|Droleskey, Robert - Bob|
Submitted to: American Association of Veterinary Laboratory Diagnosticians
Publication Type: Abstract Only
Publication Acceptance Date: 7/24/2002
Publication Date: N/A
Technical Abstract: The objective of the present study was to determine the prevalence of intestinal Campylobacter in lactating dairy cows from various regions of the United States. Fecal samples were collected from 720 cows on farms in the Northeast (4 farms), in the desert Southwest (3 farms), and in the Pacific West (2 farms). One farm in the Southwest was sampled 4 times. A minimum of 60 samples per sample period were collected from each farm. Fecal samples were collected rectally from each cow, were individually identified, placed into sterile plastic bags, and transported on ice to our laboratory within 24 h of collection. Samples were diluted 1:10 with phosphate buffered saline, streaked onto Campy-Cephex agar plates, and incubated at 42º C for 48 h using microaerophilic (5% O2, 10 % CO2, 85% N2) conditions.
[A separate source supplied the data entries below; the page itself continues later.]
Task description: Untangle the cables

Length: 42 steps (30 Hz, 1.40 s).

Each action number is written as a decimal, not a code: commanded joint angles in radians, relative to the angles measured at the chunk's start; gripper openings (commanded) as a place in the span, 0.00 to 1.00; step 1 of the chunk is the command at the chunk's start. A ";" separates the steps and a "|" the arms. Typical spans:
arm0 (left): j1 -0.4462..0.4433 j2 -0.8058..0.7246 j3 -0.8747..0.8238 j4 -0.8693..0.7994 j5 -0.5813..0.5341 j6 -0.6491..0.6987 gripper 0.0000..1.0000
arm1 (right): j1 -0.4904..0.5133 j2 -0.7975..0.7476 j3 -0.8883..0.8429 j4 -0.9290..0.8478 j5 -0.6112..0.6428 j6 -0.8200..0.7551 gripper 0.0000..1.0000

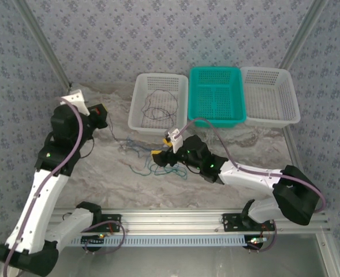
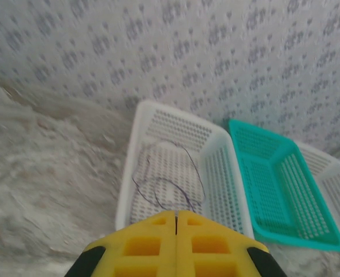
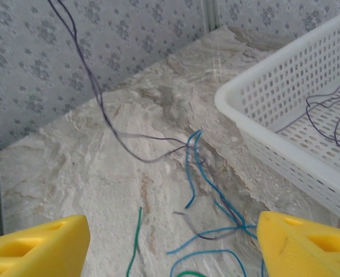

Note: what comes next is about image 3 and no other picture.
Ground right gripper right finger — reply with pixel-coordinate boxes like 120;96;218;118
257;211;340;277

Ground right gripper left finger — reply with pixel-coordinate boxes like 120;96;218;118
0;215;91;277

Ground thin green cable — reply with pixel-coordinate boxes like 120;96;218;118
125;206;201;277

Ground thin blue cable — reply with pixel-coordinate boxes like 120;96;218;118
166;129;266;277

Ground thin purple cable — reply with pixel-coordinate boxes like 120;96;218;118
47;0;340;242

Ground white perforated plastic basket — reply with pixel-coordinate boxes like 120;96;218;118
215;7;340;229

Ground aluminium frame post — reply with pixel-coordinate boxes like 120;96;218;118
203;0;220;32

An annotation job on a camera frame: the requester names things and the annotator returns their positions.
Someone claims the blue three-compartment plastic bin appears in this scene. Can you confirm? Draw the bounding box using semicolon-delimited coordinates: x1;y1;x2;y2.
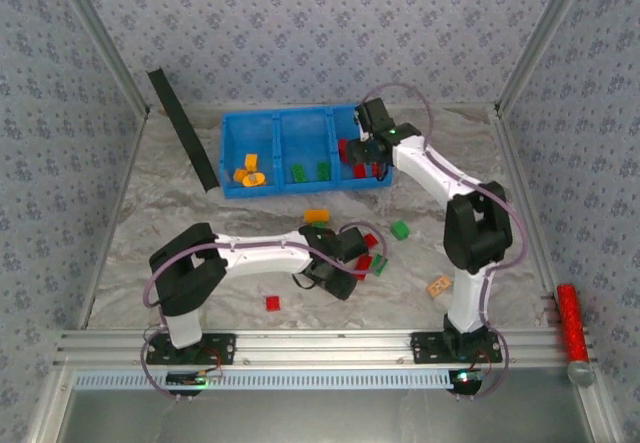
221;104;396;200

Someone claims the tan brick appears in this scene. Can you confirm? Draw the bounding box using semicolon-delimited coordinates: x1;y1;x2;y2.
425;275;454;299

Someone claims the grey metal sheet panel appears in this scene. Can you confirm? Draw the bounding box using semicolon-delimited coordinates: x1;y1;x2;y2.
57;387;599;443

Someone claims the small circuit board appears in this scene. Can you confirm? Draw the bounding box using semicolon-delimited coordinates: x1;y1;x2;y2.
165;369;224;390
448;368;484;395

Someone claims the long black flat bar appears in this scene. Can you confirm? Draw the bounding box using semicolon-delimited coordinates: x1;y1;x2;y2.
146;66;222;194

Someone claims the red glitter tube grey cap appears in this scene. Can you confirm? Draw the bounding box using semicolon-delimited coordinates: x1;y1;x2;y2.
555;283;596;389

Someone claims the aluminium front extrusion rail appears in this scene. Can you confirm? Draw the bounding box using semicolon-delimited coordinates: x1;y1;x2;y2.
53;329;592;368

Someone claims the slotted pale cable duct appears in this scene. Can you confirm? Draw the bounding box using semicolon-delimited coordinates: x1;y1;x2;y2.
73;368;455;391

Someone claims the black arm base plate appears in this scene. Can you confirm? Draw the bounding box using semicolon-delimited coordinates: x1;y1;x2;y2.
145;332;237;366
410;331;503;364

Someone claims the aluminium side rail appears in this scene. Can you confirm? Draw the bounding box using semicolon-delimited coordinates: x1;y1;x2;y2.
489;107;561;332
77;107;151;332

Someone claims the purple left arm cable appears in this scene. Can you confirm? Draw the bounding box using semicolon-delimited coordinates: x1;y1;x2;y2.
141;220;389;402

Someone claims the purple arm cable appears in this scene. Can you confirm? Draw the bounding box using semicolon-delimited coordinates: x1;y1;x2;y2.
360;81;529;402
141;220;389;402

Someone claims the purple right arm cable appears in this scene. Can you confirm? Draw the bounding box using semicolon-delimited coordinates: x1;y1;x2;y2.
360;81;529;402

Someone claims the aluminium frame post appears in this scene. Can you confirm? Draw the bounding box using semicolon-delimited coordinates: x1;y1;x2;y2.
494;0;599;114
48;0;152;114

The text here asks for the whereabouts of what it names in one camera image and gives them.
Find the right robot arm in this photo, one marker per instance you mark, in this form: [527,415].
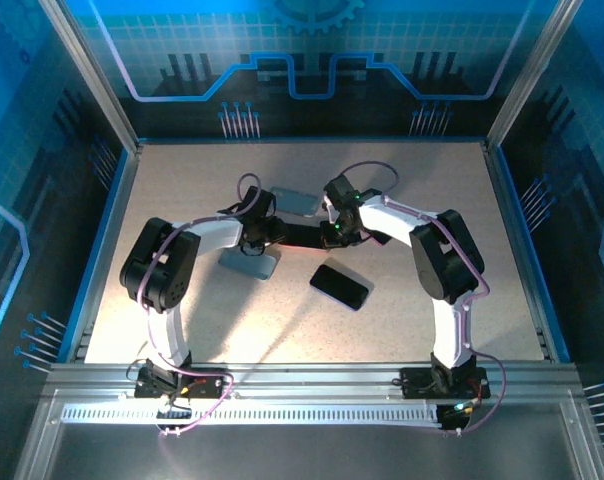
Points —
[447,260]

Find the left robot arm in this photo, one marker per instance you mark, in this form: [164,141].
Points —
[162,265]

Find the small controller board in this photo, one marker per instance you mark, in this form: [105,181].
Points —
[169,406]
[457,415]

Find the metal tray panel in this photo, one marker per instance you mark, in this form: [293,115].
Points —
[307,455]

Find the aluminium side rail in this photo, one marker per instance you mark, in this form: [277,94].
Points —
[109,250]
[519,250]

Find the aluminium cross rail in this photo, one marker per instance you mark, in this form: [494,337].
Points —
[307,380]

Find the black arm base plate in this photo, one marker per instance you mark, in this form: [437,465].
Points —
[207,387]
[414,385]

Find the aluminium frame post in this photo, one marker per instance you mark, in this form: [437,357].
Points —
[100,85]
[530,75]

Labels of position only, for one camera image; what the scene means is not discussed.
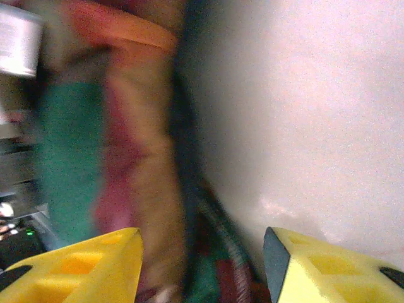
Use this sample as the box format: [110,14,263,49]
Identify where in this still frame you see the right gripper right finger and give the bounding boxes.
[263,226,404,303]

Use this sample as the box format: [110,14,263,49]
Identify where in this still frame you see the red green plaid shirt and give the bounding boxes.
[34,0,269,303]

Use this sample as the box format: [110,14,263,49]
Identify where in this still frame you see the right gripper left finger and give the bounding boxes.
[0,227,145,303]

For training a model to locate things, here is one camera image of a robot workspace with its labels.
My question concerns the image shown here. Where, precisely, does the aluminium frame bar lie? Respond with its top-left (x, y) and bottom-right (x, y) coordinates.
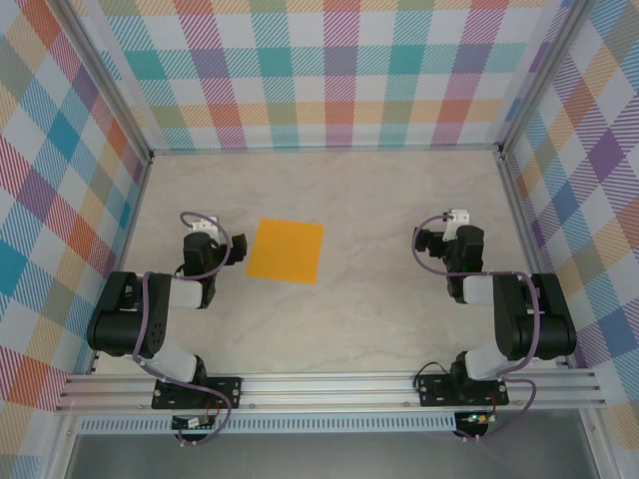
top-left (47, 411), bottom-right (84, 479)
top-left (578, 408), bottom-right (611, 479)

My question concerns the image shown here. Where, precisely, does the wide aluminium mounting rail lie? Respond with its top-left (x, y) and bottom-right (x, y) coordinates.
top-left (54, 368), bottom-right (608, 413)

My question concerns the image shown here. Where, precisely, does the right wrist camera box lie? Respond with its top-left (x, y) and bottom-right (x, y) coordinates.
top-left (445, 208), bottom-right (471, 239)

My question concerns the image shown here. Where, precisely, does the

Colonies that had typical Campylobacter morphology and positive reactions for oxidase and catalase metabolism were serologically tested using a commercial latex-agglutination kit (IDX- jcl) for Campylobacter. Thirty-two bacteria tested positive by latex agglutination and were analyzed using the RiboPrinter® Microbial Characterization System (Qualicon) to obtain a ribosomal RNA pattern. Of the 32 bacteria, 24 were C. jejuni, 2 were C. coli, 4 were Campylobacter spp., and 2 were unknown, for a prevalence rate of 4.2%. The highest prevalence on any farm was 10%. The variation in prevalence did not appear to be affected by geographical location or sampling time or frequency. Under the conditions of this study, the authors conclude that Campylobacter prevalence in lactating dairy cows in the U.S. is low and that the predominant species is C. jejuni.